-- TASK DETAILS --
Would you copy the lines below exactly and omit the images?

-- MATERIAL PROVIDED --
[Start of Attachment]

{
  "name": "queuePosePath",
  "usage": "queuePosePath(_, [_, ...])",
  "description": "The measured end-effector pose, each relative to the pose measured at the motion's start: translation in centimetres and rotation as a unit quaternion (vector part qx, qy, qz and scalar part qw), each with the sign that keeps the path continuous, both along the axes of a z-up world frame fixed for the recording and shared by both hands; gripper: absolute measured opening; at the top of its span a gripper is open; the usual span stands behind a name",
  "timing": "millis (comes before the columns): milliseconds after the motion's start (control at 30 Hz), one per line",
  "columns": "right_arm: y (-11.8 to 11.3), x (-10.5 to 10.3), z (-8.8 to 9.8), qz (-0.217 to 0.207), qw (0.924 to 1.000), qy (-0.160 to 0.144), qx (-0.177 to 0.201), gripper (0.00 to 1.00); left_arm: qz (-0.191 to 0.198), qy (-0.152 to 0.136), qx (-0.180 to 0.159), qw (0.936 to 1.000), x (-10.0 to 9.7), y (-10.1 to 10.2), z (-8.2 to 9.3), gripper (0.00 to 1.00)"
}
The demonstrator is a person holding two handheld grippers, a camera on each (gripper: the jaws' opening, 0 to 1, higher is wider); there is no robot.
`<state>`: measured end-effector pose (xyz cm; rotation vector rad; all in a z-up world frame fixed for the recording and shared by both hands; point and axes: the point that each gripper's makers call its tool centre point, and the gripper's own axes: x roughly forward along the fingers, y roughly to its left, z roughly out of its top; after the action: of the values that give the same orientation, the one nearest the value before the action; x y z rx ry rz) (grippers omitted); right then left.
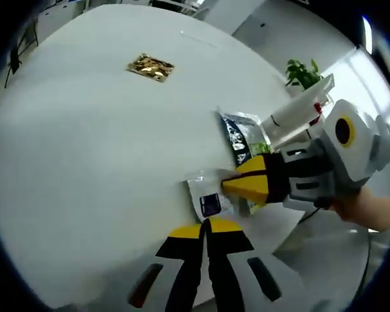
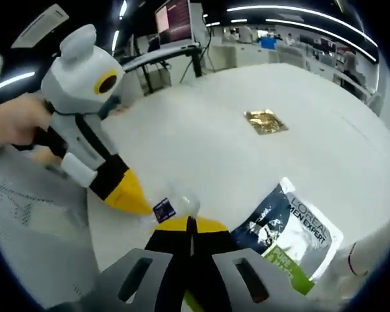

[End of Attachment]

-- ANSWER FOR THIS EXERCISE --
{
  "name": "queuePosePath",
  "usage": "queuePosePath(_, [_, ...])",
  "description": "The measured end-effector pose, each relative to the pose measured at the motion's start: translation in centimetres and rotation as a unit quaternion (vector part qx, qy, qz and scalar part qw), each with the sign that keeps the path continuous, both along the axes of a z-up world frame fixed for the recording and shared by both hands; gripper: absolute measured opening; at the top of its span a gripper is open; the usual span stands behind a name",
  "timing": "millis (comes before the columns): milliseconds after the motion's start (control at 30 Hz), one per line",
  "columns": "right_arm: y (-11.8 to 11.3), x (-10.5 to 10.3), z (-8.8 to 9.8), qz (-0.217 to 0.207), qw (0.924 to 1.000), qy (-0.160 to 0.144), qx (-0.177 to 0.201), gripper (0.00 to 1.00); left_arm: qz (-0.191 to 0.198), qy (-0.152 to 0.136), qx (-0.180 to 0.159), qw (0.936 to 1.000), x (-10.0 to 9.7), y (-10.1 to 10.2), z (-8.2 to 9.3), gripper (0.00 to 1.00)"
}
The demonstrator is a person holding two handheld grippers, a camera on each (gripper: the jaws' opening, 0 to 1, higher is wider); there is no robot.
`<state>`: measured end-effector pose (xyz cm; rotation vector rad; all in a z-up world frame fixed for the recording and shared by both hands; point and axes: the point that each gripper's makers call its tool centre point, and the gripper's own axes: x roughly forward along the fingers, y roughly to its left, z roughly out of its top; after the action: of the values that give the same orientation, the one nearest the value before the action; x y z rx ry rz) (grippers omitted); right then left.

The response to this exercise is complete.